YOUR TASK ::
Could you reproduce the material below exactly, from the line containing "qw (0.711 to" through its last line, and leave out everything else?

DATA SECTION ::
------------------------------------------------

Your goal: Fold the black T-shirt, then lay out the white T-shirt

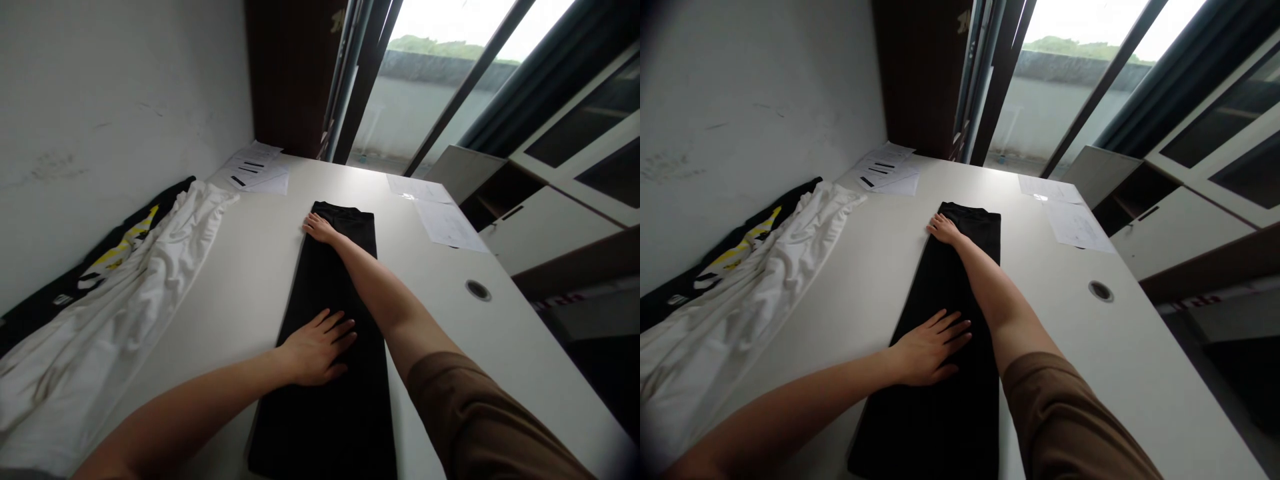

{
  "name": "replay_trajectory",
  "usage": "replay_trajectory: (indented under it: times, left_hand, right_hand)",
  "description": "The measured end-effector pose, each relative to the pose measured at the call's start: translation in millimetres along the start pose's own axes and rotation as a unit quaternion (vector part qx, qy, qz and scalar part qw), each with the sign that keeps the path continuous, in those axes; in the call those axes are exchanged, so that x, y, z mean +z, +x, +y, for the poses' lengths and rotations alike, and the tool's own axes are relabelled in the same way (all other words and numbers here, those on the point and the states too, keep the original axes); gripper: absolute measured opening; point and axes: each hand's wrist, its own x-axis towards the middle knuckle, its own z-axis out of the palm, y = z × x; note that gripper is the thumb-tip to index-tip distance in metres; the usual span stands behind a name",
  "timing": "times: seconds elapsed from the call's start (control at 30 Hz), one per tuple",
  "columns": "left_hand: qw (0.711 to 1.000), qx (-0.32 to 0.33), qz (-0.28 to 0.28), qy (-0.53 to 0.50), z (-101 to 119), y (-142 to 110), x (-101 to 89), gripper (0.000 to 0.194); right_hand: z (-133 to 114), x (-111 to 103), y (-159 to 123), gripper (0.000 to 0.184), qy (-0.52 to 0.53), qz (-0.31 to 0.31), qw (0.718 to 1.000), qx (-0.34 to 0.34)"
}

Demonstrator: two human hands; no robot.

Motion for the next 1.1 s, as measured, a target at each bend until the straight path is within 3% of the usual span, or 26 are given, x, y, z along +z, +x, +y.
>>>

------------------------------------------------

RESPONSE AREA ::
  "columns": "left_hand: qw (0.711 to 1.000), qx (-0.32 to 0.33), qz (-0.28 to 0.28), qy (-0.53 to 0.50), z (-101 to 119), y (-142 to 110), x (-101 to 89), gripper (0.000 to 0.194); right_hand: z (-133 to 114), x (-111 to 103), y (-159 to 123), gripper (0.000 to 0.184), qy (-0.52 to 0.53), qz (-0.31 to 0.31), qw (0.718 to 1.000), qx (-0.34 to 0.34)"
}

Demonstrator: two human hands; no robot.

Motion for the next 1.1 s, as measured, a target at each bend until the straight path is within 3% of the usual span, or 26 are given, x, y, z along +z, +x, +y.
>>>

No more output is needed for this exercise.